A long awaited renovation project at the University of Hawaii’s Hamilton Library is expected to provide much needed climate control. The project will also address a problem that has reared its ugly head numerous times… mold.
The $5.9 million renovation project is expected to take about eight months to compete. Although it will cause some inconveniences, students and staff are grateful the project has started.
Depending on where you’re standing at Hamilton Library, you’re either comfortable or absolutely not.
“It’s freezing in here,” UH graduate student Tiffany Tsai said.
“They’re replacing the air-handing equipment which is the equipment pulls the air in from outside the building and then redistributes it through the building,” UH Head of Public Services Gwen Sinclair said.
For several years, that redistribution has not been ideal, resulting in temperature fluctuations. Humidity can create problems in a library.

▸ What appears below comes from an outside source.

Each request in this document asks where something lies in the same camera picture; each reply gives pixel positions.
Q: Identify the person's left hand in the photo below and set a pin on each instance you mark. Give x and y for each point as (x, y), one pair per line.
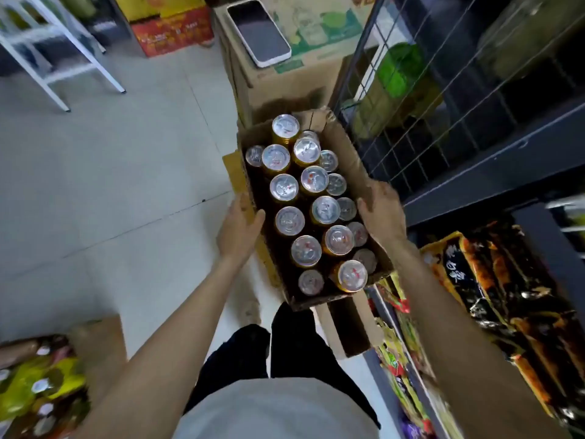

“We’ve had many mold outbreaks in the library and it only takes just a little bit of temperature fluctuation for the conditions for mold growth to occur,” Sinclair said. “Anytime there’s a mold outbreak we’re concerned about people’s health, which is why we would block off the area from access if we did have a mold outbreak.”
And library workers know all about mold.
“That certainly happened after the flood in 2004, the mold was this thick,” Sinclair said. “There have been cases where we’ve had to replace books because they had so much mold damage on them that the bindings were no longer in tact.”
Sinclair says because repairs will require turning off air conditioning in some areas. Some books will be enclosed in boxes in an area with dehumidifiers to prevent mold and mildew growth.
Students are planning ahead.
“I came today and picked up a dozen books because I knew that I might not have access to books in the next couple of months, over the summer, and I’m just looking forward and planning ahead,” Tsai said.
“For the next semester I really have to plan things ahead of time and encourage students to visit the collections while they can,” UH graduate student Mayumi Oiwa said.
“The impetus behind this program is to repair the equipment before it breaks down because when it breaks down then you have an emergency situation,” Sinclair said.
The project also includes repairs to ceiling and light fixtures.
The work will be done by floors and should be completed by November.